-- Task requirements --
Repeat, without any change, the entries presented below.

-- Entries provided --

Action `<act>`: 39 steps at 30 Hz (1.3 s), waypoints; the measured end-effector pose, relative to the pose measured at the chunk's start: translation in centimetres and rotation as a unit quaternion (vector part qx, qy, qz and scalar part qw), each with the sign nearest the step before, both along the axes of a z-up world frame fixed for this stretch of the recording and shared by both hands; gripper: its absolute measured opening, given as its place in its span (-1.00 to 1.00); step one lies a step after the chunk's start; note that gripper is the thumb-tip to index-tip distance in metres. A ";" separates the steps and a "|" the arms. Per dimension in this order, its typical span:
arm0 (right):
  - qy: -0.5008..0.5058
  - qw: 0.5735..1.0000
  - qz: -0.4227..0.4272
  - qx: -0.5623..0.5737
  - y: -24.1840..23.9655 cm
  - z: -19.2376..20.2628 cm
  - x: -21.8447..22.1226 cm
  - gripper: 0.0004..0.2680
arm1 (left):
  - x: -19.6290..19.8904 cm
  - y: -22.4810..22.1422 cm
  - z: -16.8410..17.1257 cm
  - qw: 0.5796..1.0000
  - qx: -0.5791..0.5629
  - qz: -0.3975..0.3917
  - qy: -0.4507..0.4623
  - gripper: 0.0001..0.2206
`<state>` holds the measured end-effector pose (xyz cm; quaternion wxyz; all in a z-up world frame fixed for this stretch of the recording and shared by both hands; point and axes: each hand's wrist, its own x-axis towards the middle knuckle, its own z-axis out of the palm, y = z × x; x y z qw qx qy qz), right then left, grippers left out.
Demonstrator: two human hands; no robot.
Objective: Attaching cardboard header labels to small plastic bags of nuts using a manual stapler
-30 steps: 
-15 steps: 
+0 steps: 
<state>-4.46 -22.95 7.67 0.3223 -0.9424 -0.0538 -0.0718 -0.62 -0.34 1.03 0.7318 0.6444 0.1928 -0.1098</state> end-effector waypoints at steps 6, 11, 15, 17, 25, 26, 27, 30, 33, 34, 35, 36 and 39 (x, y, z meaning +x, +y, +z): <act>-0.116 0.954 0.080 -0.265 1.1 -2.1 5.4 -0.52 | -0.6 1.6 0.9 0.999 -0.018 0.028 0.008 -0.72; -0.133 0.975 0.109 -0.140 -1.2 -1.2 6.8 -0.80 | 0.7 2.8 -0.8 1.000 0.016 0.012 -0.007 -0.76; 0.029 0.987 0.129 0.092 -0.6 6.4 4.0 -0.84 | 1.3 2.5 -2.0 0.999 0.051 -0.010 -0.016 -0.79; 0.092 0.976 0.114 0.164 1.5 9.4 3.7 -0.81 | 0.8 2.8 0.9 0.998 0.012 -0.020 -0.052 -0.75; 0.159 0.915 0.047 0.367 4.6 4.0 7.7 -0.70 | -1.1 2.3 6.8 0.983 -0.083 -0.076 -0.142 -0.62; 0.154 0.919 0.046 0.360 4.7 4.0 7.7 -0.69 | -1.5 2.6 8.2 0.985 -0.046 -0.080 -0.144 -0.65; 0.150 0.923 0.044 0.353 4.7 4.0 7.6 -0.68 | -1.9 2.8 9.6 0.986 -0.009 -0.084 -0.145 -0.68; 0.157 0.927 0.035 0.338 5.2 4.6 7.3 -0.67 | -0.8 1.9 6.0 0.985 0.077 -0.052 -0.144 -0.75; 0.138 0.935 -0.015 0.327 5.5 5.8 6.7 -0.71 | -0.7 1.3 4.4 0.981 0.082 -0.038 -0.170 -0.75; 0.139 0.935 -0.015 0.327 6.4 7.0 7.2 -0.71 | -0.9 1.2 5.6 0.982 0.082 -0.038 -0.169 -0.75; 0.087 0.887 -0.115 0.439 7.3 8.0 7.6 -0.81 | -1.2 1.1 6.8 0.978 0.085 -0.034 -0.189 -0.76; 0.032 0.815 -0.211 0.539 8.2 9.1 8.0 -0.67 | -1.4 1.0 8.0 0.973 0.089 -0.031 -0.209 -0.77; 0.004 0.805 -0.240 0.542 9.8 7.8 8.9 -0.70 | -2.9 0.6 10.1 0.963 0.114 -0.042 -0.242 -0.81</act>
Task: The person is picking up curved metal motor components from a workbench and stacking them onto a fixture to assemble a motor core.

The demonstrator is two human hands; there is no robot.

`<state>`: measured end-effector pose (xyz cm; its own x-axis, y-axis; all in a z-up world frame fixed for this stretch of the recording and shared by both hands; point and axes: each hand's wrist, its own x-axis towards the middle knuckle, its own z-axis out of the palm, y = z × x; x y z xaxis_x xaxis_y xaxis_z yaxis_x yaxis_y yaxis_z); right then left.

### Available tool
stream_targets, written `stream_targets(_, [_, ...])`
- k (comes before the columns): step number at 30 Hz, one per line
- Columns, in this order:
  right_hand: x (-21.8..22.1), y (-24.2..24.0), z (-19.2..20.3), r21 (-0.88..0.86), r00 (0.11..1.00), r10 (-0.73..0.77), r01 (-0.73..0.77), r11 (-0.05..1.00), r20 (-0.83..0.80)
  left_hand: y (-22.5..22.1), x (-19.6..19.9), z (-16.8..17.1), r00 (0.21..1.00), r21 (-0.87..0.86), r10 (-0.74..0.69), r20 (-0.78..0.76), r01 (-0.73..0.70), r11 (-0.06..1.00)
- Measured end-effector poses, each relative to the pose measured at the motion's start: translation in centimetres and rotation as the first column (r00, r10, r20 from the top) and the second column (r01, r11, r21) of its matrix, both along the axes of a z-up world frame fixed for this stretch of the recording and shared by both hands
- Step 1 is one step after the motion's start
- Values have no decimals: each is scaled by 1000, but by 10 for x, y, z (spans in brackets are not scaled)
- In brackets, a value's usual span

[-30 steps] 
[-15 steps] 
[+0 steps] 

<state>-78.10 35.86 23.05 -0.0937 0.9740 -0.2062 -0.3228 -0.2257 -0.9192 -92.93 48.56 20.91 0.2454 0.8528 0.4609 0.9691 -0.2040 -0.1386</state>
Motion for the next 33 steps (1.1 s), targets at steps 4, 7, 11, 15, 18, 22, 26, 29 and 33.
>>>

-- Answer space --
Action `<act>`: 39 steps at 30 Hz (1.3 s), waypoints; the measured end-effector pose, relative to the pose measured at the chunk's start: translation in centimetres and rotation as a unit quaternion (vector part qx, qy, qz and scalar part qw), each with the sign nearest the step before, both along the axes of a z-up world frame fixed for this stretch of the recording and shared by both hands; gripper: its absolute measured opening, given as its place in its span (-1.00 to 1.00); step one lies a step after the chunk's start; note that gripper is the thumb-tip to index-tip distance in metres. A ";" separates the steps and a "|" the arms. Per dimension in this order, its typical span:
arm0 (right):
  - qy: -0.5008..0.5058
  - qw: 0.5735..1.0000
  - qz: -0.4227..0.4272
  - qx: -0.5623..0.5737
  - y: -24.1840..23.9655 cm
  - z: -19.2376..20.2628 cm
  - x: -21.8447..22.1226 cm
  - gripper: 0.0004..0.2680
arm1 (left):
  - x: -19.6290..19.8904 cm
  - y: -22.4810..22.1422 cm
  - z: -16.8410..17.1257 cm
  - qw: 0.5796..1.0000
  - qx: -0.5791..0.5629
  - qz: -0.3975..0.3917
  - qy: -0.4507..0.4623
  - gripper: 0.0001..0.2206
`<state>` holds the measured end-effector pose (xyz cm; quaternion wxyz; all in a z-up world frame fixed for this stretch of the recording and shared by both hands; point and axes: each hand's wrist, its own x-axis towards the middle knuckle, its own z-axis out of the palm, y = z × x; x y z qw qx qy qz), right then left, grippers left out.
Demonstrator: two human hands; no robot.
Objective: Attaching cardboard header labels to small plastic bags of nuts using a manual stapler
-30 steps: 
-15 steps: 
+0 steps: 
<state>-4.46 -22.95 7.67 0.3223 -0.9424 -0.0538 -0.0718 -0.62 -0.34 1.03 0.7318 0.6444 0.1928 -0.1098</state> end-effector waypoints at steps 6, 11, 15, 17, 25, 26, 27, 30, 33, 34, 35, 36 and 39 (x, y, z meaning +x, +y, +z): <act>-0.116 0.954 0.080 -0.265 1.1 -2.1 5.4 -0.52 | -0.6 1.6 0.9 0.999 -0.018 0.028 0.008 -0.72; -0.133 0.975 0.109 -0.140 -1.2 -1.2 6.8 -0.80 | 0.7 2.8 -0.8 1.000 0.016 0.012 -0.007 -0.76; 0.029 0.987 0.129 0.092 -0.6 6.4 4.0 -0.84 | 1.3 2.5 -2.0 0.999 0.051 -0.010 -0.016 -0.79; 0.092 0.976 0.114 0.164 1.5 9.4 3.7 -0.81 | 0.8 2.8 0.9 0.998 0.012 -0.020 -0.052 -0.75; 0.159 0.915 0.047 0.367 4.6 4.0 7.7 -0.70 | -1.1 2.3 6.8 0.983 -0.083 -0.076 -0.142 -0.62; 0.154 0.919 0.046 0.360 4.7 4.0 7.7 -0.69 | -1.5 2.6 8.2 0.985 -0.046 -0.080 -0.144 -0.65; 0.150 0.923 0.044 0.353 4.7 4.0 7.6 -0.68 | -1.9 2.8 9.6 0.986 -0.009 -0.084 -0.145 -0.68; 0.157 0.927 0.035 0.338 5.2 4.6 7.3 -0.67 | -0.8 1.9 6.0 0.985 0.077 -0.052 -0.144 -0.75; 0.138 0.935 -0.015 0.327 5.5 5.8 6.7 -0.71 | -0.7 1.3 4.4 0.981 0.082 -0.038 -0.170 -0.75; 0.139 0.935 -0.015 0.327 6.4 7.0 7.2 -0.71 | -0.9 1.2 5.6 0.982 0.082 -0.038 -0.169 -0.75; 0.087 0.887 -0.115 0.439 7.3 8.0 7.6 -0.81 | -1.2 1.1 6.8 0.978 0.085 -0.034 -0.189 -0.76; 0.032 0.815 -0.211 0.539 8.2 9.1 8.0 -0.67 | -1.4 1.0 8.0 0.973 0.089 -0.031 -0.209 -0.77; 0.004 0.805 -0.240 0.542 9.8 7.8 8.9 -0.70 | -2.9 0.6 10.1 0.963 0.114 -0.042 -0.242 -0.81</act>
Task: The person is picking up curved metal motor components from a workbench and stacking them onto a fixture to assemble a motor core.

The demonstrator is two human hands; there is no robot.

`<state>`: measured end-effector pose (xyz cm; its own x-axis, y-axis; all in a z-up world frame fixed for this stretch of the recording and shared by both hands; point and axes: each hand's wrist, its own x-axis towards the middle knuckle, its own z-axis out of the palm, y = z × x; x y z xaxis_x xaxis_y xaxis_z yaxis_x yaxis_y yaxis_z); right then left.

### Available tool
stream_targets, written `stream_targets(_, [_, ...])`
- k (comes before the columns): step number at 30 Hz, one per line
- Columns, in this order:
  right_hand: x (-21.8..22.1), y (-24.2..24.0), z (-19.2..20.3), r21 (-0.88..0.86), r00 (0.11..1.00), r10 (-0.73..0.77), r01 (-0.73..0.77), r11 (-0.05..1.00), r20 (-0.83..0.80)
  left_hand: y (-22.5..22.1), x (-19.6..19.9), z (-16.8..17.1), r00 (0.21..1.00), r21 (-0.87..0.86), r10 (-0.74..0.69), r20 (-0.78..0.76), r01 (-0.73..0.70), r11 (-0.06..1.00)
- Measured end-effector poses, each relative to the pose measured at the motion's start: translation in centimetres and rotation as the first column (r00, r10, r20 from the top) and the second column (r01, r11, r21) of its matrix, both along the axes of a z-up world frame fixed for this stretch of the recording and shared by both hands
- Step 1 is one step after the motion's start
- Values have no decimals: each is scaled by 1000, but by 10 for x, y, z (spans in brackets are not scaled)
- In brackets, a value's usual span

[-30 steps] 
[-15 steps] 
[+0 steps] 

<state>-78.10 35.86 23.05 -0.0937 0.9740 -0.2062 -0.3228 -0.2257 -0.9192 -92.93 48.56 20.91 0.2454 0.8528 0.4609 0.9691 -0.2040 -0.1386</state>
Motion for the next 33 steps (1.1 s), targets at steps 4, 7, 11, 15, 18, 22, 26, 29 and 33.
>>>

With that, the answer is complete.